Play a 500 × double round-robin chess tournament between Stockfish 9 engines labelled by α with strength determined by a time control $t_{α} = {(b_{α} nodes | b_{α} / 90 nodes)}_{1}$ , which matches the proportion of the world blitz chess championship time control. Here $b_{α}$ is just a positive integer denoting the number of calculation nodes available to the engine in order to play the game.

Select games where 2750+ ELO players played in the 2017 world blitz chess championship. For each 2750+ ELO player, concatenate their moves of all games into a file $f_{j}$ . Also, for each engine, concatenate all their moves in the previously described tournament into a file $e_{j}$ .
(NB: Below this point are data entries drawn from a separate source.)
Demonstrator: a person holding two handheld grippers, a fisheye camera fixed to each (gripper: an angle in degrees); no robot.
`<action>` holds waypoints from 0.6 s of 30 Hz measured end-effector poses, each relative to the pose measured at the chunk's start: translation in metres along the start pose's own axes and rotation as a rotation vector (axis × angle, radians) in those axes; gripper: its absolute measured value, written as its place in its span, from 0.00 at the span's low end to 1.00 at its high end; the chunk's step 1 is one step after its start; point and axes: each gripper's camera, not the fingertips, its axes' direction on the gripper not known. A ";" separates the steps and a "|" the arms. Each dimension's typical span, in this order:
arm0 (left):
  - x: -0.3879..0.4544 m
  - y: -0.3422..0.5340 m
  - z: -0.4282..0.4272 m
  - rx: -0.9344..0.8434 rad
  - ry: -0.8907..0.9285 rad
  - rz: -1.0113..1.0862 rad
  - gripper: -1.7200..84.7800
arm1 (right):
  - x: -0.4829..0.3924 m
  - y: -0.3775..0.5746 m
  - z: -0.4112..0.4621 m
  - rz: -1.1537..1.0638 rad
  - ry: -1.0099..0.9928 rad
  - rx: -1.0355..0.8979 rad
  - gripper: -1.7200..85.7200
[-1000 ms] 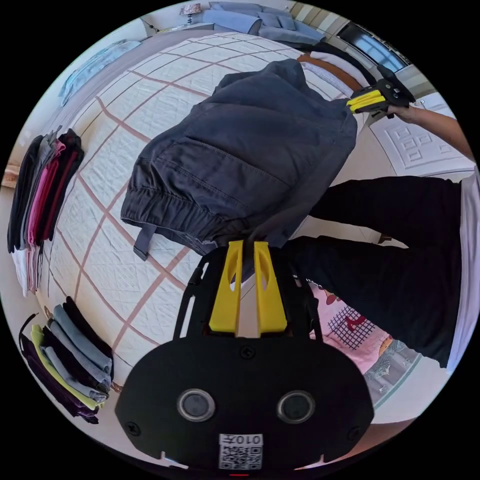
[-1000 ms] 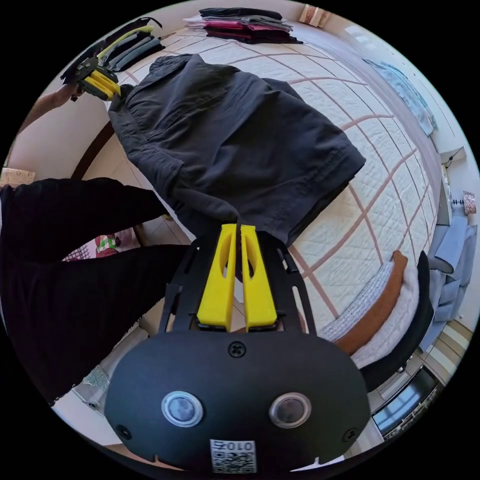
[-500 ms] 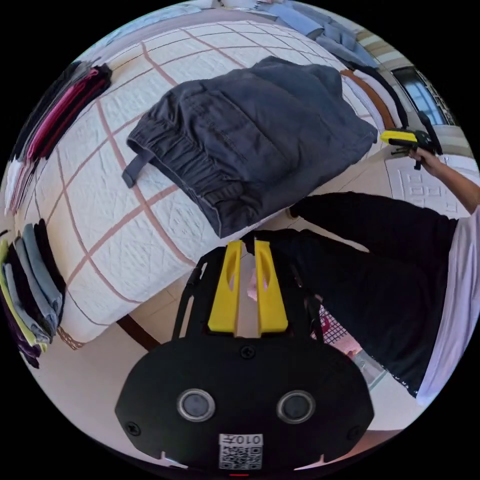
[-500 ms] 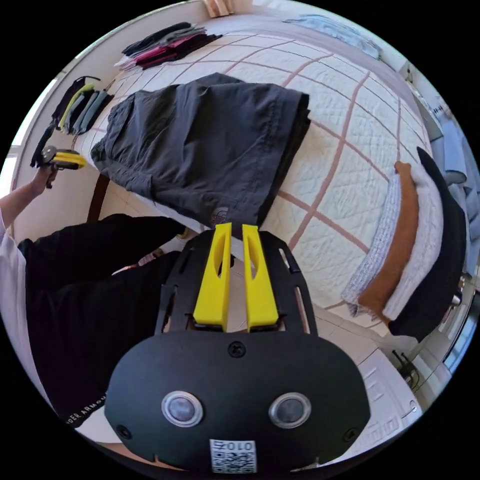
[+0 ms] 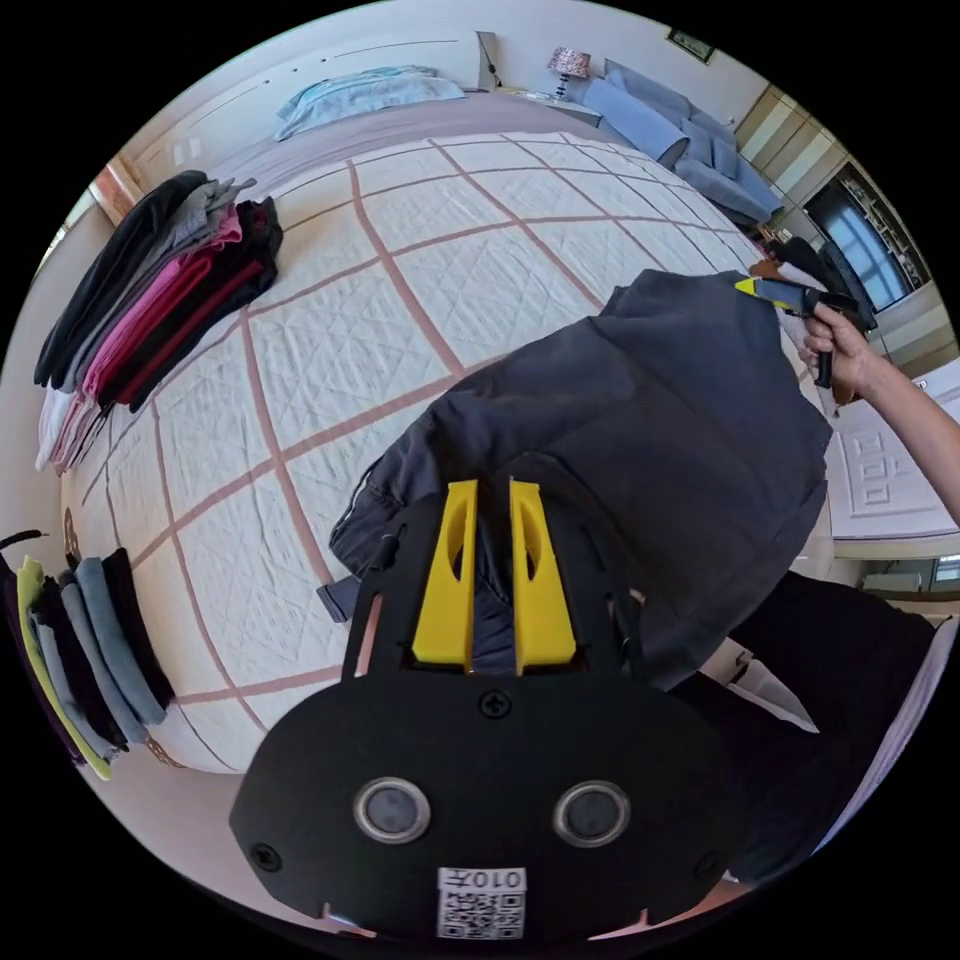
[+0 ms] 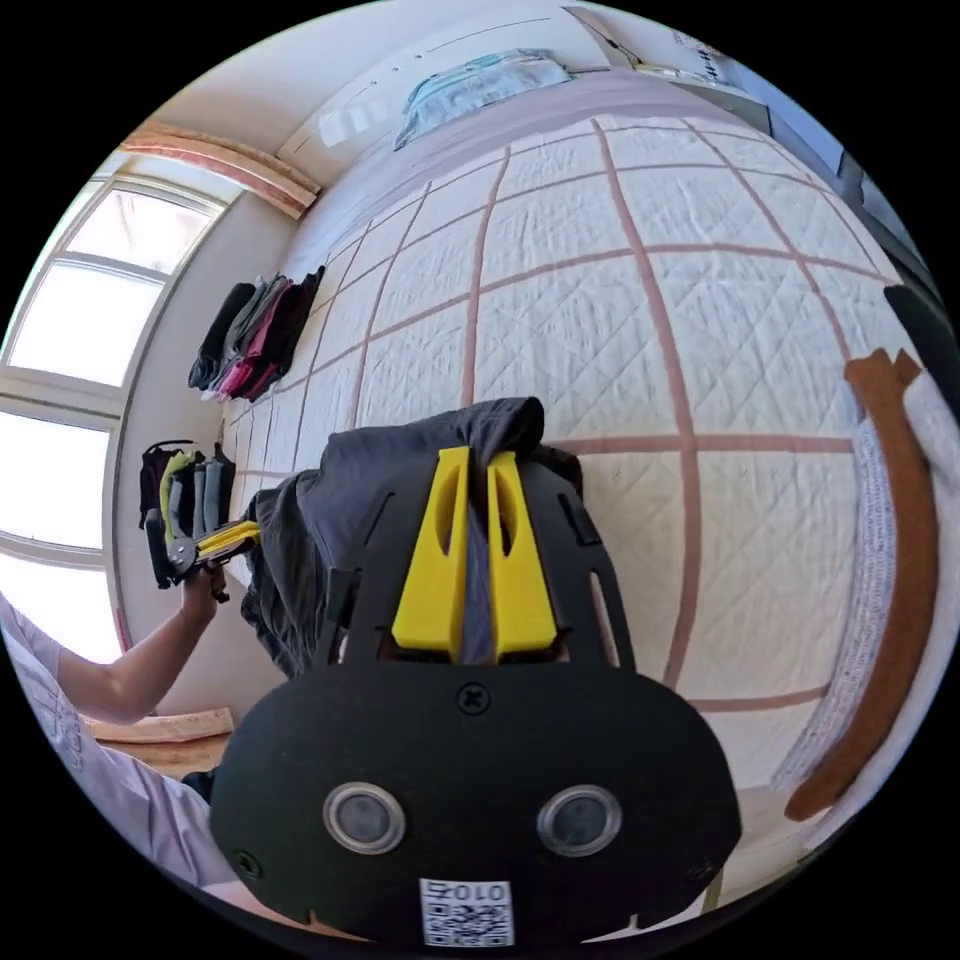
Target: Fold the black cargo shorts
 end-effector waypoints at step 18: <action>-0.035 0.069 -0.051 0.144 -0.039 -0.289 0.09 | -0.013 0.031 -0.050 -0.049 0.344 0.104 0.10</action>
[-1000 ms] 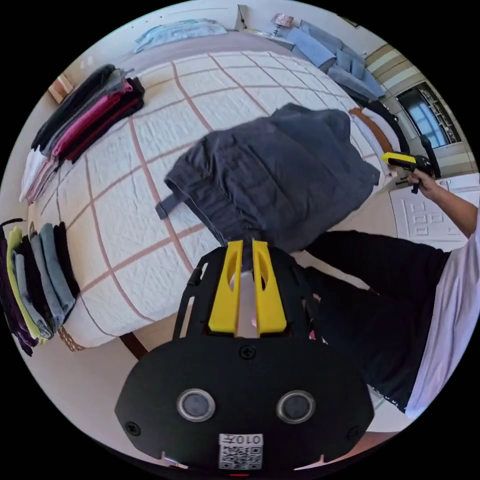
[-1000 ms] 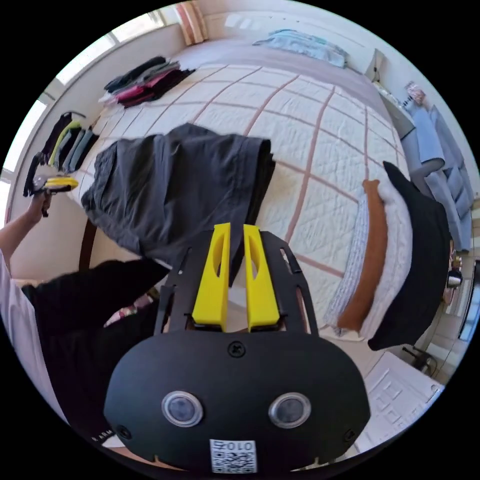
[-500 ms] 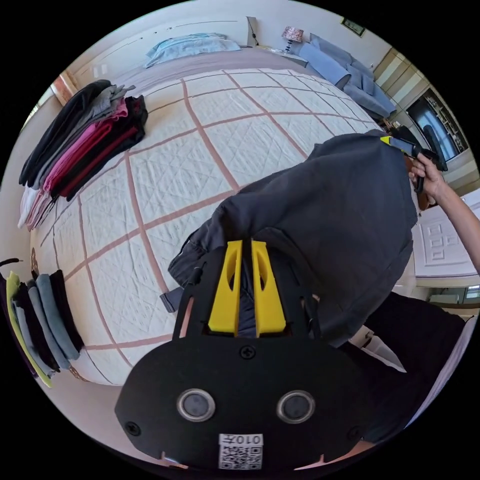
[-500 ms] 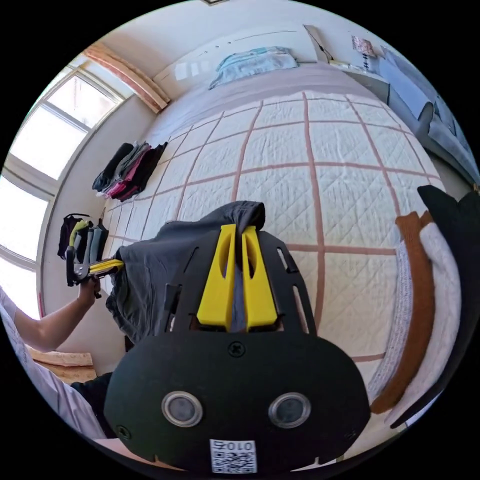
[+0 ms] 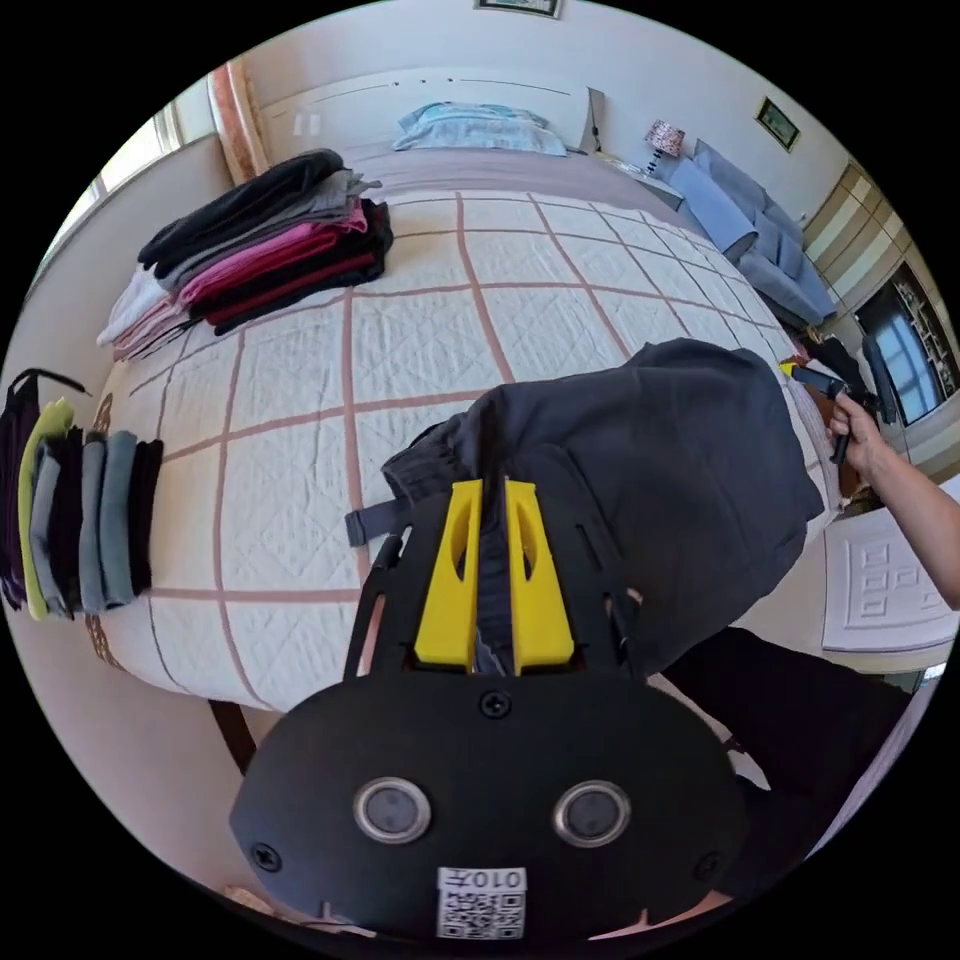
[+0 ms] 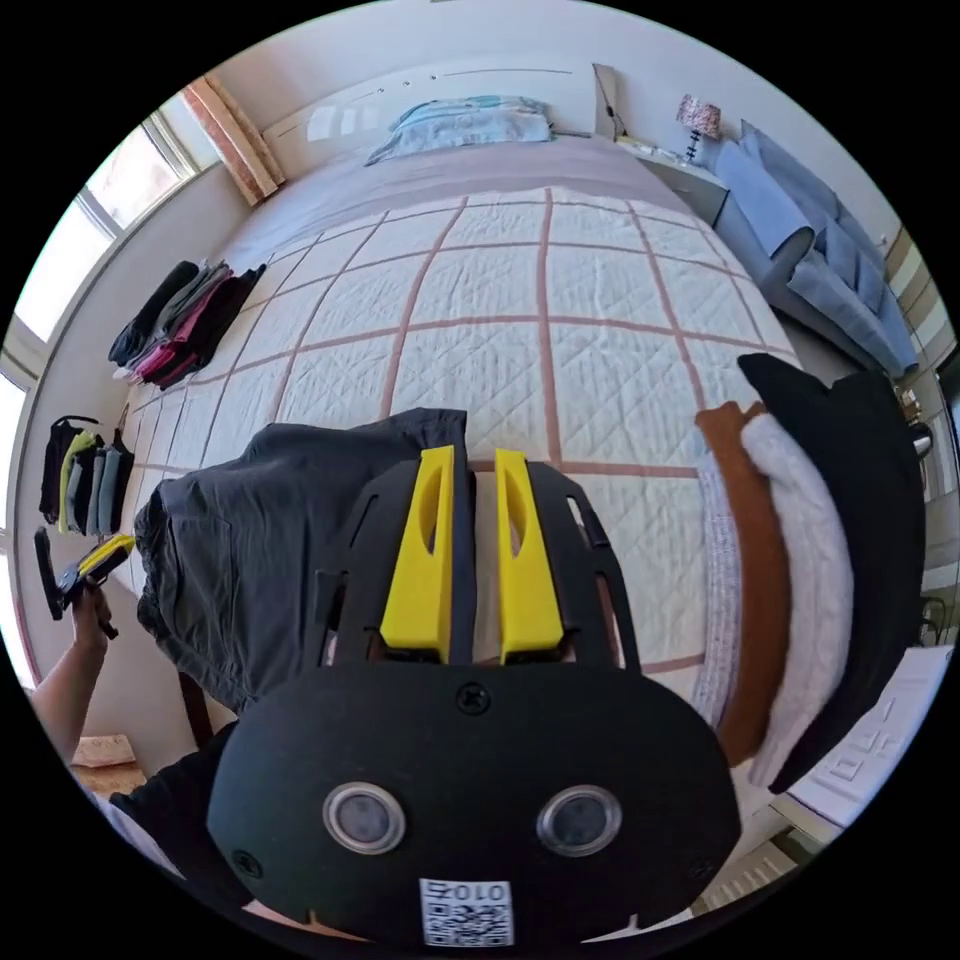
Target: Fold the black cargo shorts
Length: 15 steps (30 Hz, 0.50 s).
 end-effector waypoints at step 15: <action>-0.083 0.103 0.001 -0.024 0.265 -0.487 0.19 | -0.129 0.034 0.121 -0.165 -0.161 -0.264 0.08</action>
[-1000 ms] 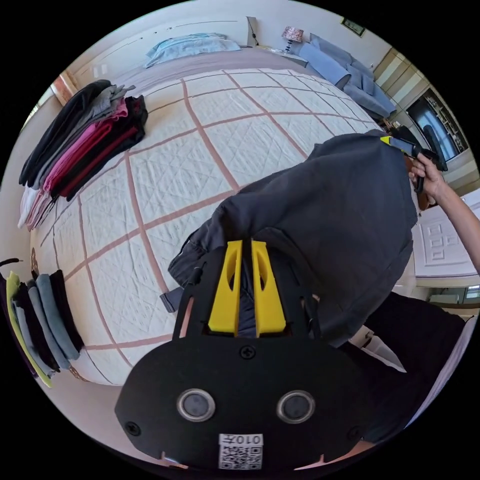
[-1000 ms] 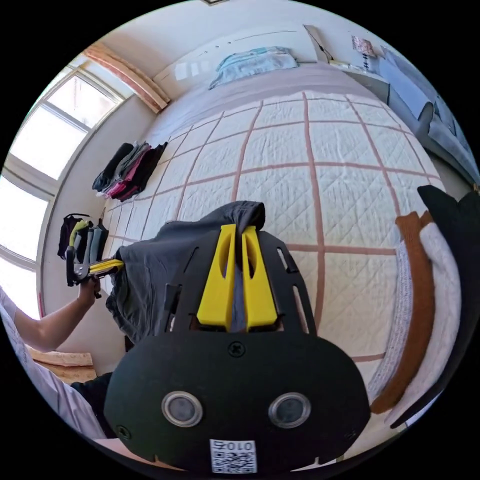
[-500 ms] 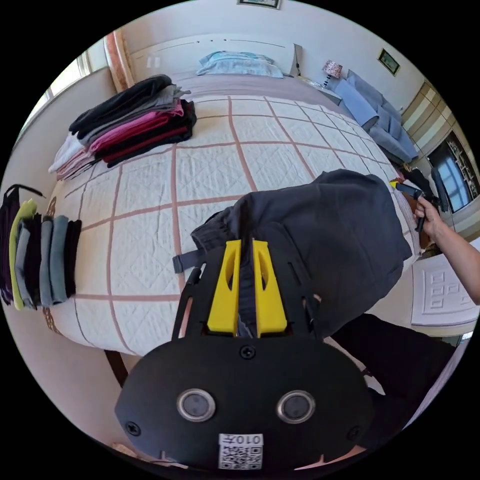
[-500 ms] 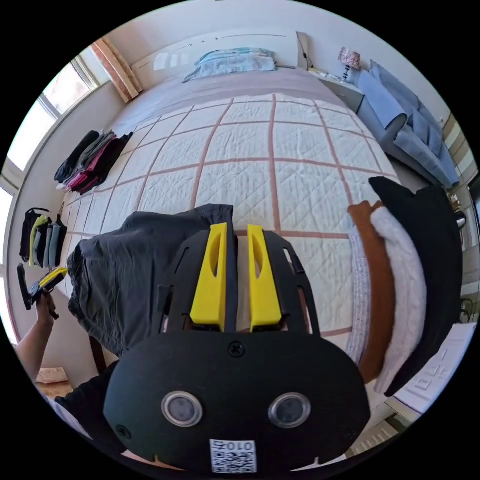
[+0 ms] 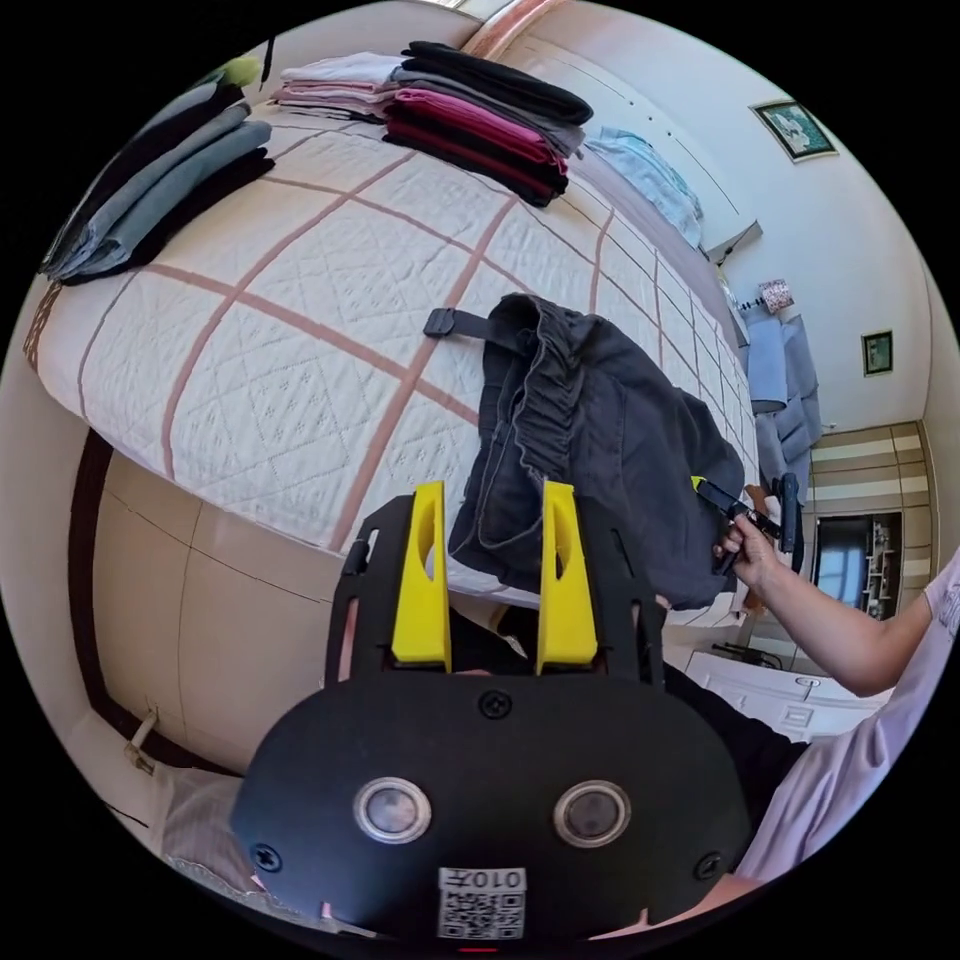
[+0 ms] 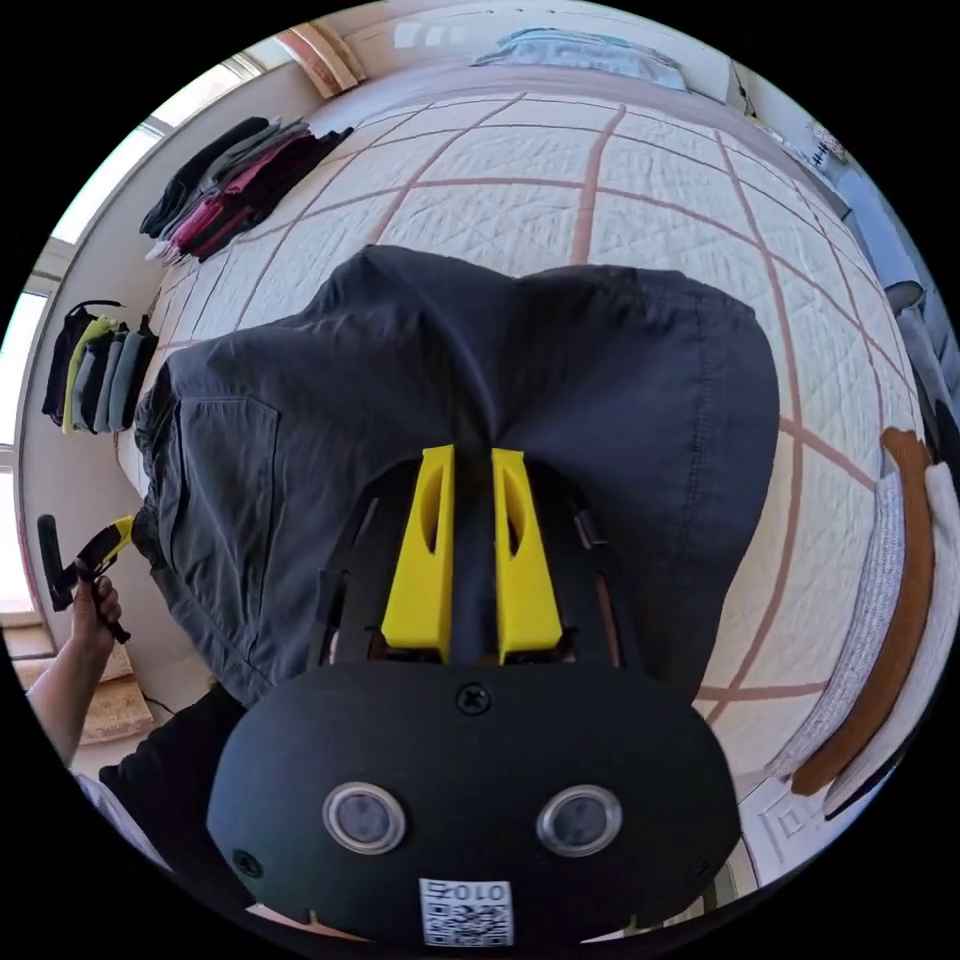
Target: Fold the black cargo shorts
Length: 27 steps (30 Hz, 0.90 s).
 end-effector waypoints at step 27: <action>0.010 -0.045 0.004 -0.082 0.054 0.209 0.29 | -0.160 0.013 -0.054 -0.204 -0.121 0.067 0.06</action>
For each file $f_{j}$ and $e_{j}$ , perform a fixed-node count analysis with a witness engine, which in our case is Stockfish 9 at 10000 nodes per move. At the end of the analysis of file $f_{j}$ or $e_{j}$ , a gain histogram $g [f_{j}]$ or $g [e_{j}]$ (as shown by Ferreira (2012)) is built, which is a histogram of the evaluation differences for a set of consecutive moves.This histogram can be represented as a 601 integer component vector, where each component denotes the number of moves in the file with a certain gain. The first component of the histogram vector is the number of moves in the file with a gain of −300 centipawns or less, the second component is the number of moves in the file with a gain of −299 centipawns, and so on. The last component is the number of moves in the file with a gain of 300 centipawns or more. Because of fixed-node count, the witness engine will perform a biased evaluation of the games it analyzes (Ferreira, 2012). The deeper the search, the more accurate the evaluation will be. However, as an approximation, the bias of the witness engine will be the same, on average, for human games in files $f_{j}$ and for engine games in files $e_{j}$ , which is why it is acceptable to have a witness engine with such a low node count.

Let ${\bar{g}}_{f}$ be the average of the player’s histograms, i.e. for N players ${\bar{g}}_{f} = \sum_{j} g [f_{j}] / N$ (note that ${\bar{g}}_{f}$ is again a 601 component vector). For each engine gain histogram $g [e_{j}]$ , perform a cross-correlation as indicated by Ferreira (2012) with ${\bar{g}}_{f}$ in order to obtain the expected result between engine j and the average of human players. The engine θ that is likely to play with the same strength as the average of human players is that for which the aforementioned expected result is 0.5. This correspondence of playing strength becomes more accurate for a witness engine with deeper analysis.

For such an engine θ, find an engine ϕ with strength given by its time control $t_{ϕ} = {(b_{ϕ} nodes | b_{θ} / 90 nodes)}_{1}$ , such that $P (R = 1) = 0.5$ . Notice that the increment of both engines is the same.

To scale the engine time controls to human time controls, it suffices to see that engine θ is as strong as the average 2750+ ELO player’s strength when playing with a ${(3 minutes | 2 seconds)}_{1}$ time control. Therefore the time controls of a fair Armageddon game would be ${(3 minutes | 2 seconds)}_{1}$ for white, and ${(3 b_{ϕ} / b_{θ} minutes | 2 seconds)}_{1}$ for black, in seconds.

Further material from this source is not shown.